I have seen systems that look polished in demonstrations and meet budget expectations, but very little attention is paid to what happens after deployment. Maintenance, scalability, documentation, and local support are often treated as secondary concerns.
In one case I reviewed, a public facing platform performed well during its launch phase but became unusable within months because it relied entirely on constant connectivity and had no fallback mechanisms. Nothing broke in the traditional sense. It simply could not cope with real world usage.
From my perspective, what we later describe as system failure is often just the result of poor planning becoming visible over time. The system did not suddenly fail. It was never built to survive.
The Problem of Continuity
I do not believe Africa has a talent problem. I have worked with and observed highly skilled developers and architects across the continent. The real challenge, in my view, is continuity.

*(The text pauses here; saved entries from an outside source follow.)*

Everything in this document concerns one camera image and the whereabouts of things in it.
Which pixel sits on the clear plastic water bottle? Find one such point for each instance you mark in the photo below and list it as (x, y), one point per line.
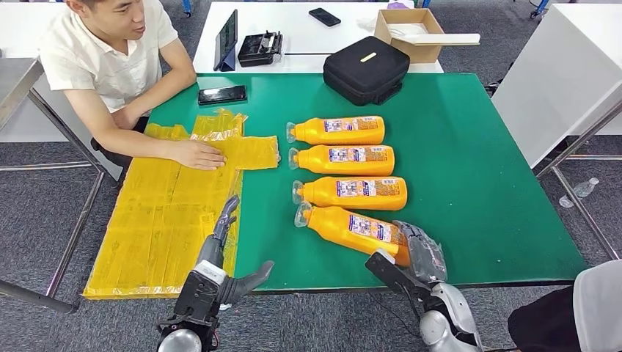
(583, 189)

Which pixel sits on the dark tablet with stand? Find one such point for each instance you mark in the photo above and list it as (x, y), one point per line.
(225, 41)

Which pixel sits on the black chair base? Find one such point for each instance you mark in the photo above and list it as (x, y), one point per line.
(494, 87)

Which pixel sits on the person's right hand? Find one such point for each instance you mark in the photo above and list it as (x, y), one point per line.
(197, 155)

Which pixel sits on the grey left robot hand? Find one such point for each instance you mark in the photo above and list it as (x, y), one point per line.
(211, 252)

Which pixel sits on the green table mat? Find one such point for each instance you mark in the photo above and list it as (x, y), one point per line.
(461, 170)

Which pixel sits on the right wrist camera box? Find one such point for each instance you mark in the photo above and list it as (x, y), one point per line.
(388, 274)

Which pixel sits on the white table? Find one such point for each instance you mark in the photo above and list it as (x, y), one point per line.
(301, 36)
(14, 29)
(559, 73)

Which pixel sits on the purple object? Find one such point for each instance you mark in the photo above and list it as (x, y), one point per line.
(398, 5)

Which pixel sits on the person's left forearm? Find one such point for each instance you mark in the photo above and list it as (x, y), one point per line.
(155, 97)

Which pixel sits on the white plastic bag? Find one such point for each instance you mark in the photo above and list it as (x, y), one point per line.
(408, 30)

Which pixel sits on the black plastic tray device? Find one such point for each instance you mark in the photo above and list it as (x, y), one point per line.
(256, 53)

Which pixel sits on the person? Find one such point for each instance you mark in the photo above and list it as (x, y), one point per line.
(97, 58)
(597, 311)

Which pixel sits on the brown cardboard box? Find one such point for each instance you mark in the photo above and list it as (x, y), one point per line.
(415, 54)

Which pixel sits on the black zip carry case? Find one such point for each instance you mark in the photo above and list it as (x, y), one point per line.
(364, 75)

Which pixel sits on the white foam board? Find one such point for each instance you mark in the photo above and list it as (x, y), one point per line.
(449, 39)

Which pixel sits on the steel table leg frame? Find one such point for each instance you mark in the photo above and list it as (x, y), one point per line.
(578, 142)

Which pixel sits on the orange detergent bottle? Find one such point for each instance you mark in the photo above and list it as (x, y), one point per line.
(340, 168)
(350, 202)
(335, 228)
(340, 138)

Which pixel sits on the yellow taped cardboard sheet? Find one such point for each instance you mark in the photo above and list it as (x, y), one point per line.
(160, 218)

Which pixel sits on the black smartphone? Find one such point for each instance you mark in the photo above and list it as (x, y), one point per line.
(324, 17)
(222, 95)

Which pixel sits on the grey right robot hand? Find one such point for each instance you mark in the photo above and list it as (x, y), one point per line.
(425, 257)

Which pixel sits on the steel table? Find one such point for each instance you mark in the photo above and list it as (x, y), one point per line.
(14, 85)

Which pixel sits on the clear plastic wrap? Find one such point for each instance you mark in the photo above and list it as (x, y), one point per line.
(369, 24)

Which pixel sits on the white table leg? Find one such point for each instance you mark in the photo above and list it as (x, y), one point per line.
(225, 307)

I have seen what happens when experienced professionals move on and systems are left without proper documentation or structured knowledge transfer. New teams are then expected to manage systems they did not build and do not fully understand.

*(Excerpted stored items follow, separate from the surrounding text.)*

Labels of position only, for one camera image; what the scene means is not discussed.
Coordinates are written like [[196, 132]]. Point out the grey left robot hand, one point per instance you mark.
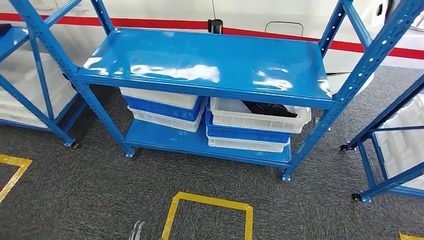
[[136, 232]]

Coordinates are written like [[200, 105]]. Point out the blue steel shelf rack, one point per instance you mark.
[[198, 63], [39, 86], [381, 139]]

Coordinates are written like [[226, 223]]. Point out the black ribbed rubber part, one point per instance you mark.
[[268, 109]]

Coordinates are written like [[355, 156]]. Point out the yellow floor tape square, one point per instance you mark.
[[16, 165], [169, 218], [409, 236]]

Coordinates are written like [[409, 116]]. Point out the blue plastic crate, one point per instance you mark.
[[245, 134], [159, 112]]

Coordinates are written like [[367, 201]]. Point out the white ribbed plastic bin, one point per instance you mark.
[[404, 142], [20, 79]]

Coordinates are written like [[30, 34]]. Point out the white car with red stripe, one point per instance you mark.
[[265, 16]]

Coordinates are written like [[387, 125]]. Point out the black barrier post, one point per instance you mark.
[[215, 26]]

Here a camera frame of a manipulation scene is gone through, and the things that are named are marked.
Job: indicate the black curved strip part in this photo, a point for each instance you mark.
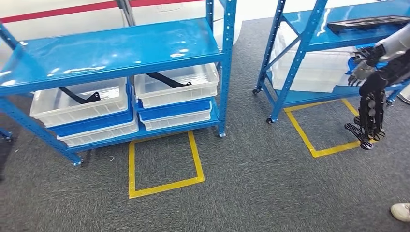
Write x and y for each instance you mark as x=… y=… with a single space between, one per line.
x=78 y=98
x=166 y=81

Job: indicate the black plastic panel part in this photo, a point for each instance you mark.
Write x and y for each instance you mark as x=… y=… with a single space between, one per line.
x=362 y=23

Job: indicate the white translucent plastic bin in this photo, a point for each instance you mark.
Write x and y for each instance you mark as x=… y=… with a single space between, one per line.
x=80 y=110
x=176 y=122
x=179 y=94
x=102 y=136
x=320 y=70

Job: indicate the yellow floor tape square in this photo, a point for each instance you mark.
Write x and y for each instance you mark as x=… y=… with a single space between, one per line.
x=163 y=188
x=333 y=150

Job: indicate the black humanoid robot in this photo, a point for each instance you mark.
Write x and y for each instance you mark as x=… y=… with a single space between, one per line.
x=371 y=93

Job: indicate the red barrier tape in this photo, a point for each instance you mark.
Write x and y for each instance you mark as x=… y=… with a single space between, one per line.
x=64 y=10

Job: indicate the person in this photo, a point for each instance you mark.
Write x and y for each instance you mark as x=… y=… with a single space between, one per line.
x=401 y=212

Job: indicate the silver stanchion post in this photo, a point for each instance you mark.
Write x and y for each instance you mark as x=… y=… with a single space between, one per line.
x=405 y=96
x=127 y=12

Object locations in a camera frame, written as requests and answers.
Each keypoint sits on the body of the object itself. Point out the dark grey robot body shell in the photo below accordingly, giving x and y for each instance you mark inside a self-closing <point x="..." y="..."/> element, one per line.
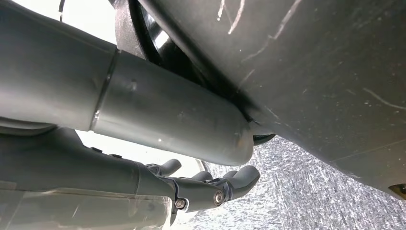
<point x="317" y="79"/>

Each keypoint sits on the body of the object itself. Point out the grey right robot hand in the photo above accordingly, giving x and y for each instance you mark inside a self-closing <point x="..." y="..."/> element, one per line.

In those situations, instability is not surprising. It is predictable. When continuity is broken, systems begin to degrade, regardless of how well they were originally built.
Copying Without Understanding
Another issue I have encountered repeatedly is the tendency to replicate systems built for entirely different environments without adapting them properly. I understand the pressure to follow models that have worked elsewhere, but I have also seen how that approach fails when context is ignored.
In my experience, technology only works when it reflects how people actually live and interact within their environment. Without that alignment, adoption becomes difficult and sustainability becomes even harder to achieve.
For me, the goal is not to copy what works globally. It is to understand it deeply and design systems that make sense locally.
This Is What Building for Reality Looks Like
As an Enterprise Architect, I approach system design with a different mindset. I do not design for ideal conditions. I design for constraints because that is the reality I know these systems will operate in.
I make it a priority to ensure that every system can function under pressure. Every dependency should have a fallback, and failure should not bring everything to a halt. It should trigger adaptation.
I also design with the average user in mind. I assume low end devices, inconsistent connectivity, and real world usage patterns from the start. I do not treat these as edge cases because they are not. They are the baseline.
I also place strong emphasis on documentation and knowledge transfer. From my experience, systems that depend too heavily on individuals are difficult to sustain. Systems should be built to outlast the people who create them.
This Was Never a Technical Problem
From where I stand, the challenge facing digital systems across Africa is not a lack of capability. It is a failure to align decision making with reality.
Digital systems are still being treated as short term projects when they should be treated as long term infrastructure. They require deliberate design, sustained investment, and a clear understanding of the environments they are built for.
Until that shift happens, the cycle will continue. New systems will be launched, expectations will rise, and over time many of those systems will fail in ways that were entirely predictable.
From my experience, the question is no longer why these systems fail. The real question is why we keep building them this way.